→ REQUIREMENT: Find each line below containing the word "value" and copy it.

Content starts

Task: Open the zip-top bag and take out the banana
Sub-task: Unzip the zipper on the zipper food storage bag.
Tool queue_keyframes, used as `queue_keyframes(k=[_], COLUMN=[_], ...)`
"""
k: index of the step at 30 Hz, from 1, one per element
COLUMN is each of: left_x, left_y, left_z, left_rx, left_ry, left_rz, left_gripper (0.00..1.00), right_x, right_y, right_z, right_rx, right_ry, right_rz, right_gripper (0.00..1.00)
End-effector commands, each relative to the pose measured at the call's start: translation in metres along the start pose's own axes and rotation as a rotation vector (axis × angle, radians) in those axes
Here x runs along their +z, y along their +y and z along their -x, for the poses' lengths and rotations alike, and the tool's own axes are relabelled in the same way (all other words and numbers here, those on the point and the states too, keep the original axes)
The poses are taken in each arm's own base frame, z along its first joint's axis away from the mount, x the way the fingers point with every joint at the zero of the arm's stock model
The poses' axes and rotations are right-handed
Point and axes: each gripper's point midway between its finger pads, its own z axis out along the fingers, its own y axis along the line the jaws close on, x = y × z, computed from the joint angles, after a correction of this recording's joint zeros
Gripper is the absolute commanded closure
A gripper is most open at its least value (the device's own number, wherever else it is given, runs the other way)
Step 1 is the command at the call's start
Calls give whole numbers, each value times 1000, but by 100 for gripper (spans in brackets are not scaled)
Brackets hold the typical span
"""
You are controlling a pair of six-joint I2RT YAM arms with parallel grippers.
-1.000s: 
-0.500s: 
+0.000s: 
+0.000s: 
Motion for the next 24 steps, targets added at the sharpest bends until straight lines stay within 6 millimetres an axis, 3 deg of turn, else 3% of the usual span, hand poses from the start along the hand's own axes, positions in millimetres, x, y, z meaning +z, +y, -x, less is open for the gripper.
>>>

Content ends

→ EXERCISE ANSWER:
A gripper is most open at its least value (the device's own number, wherever else it is given, runs the other way)
Calls give whole numbers, each value times 1000, but by 100 for gripper (spans in brackets are not scaled)

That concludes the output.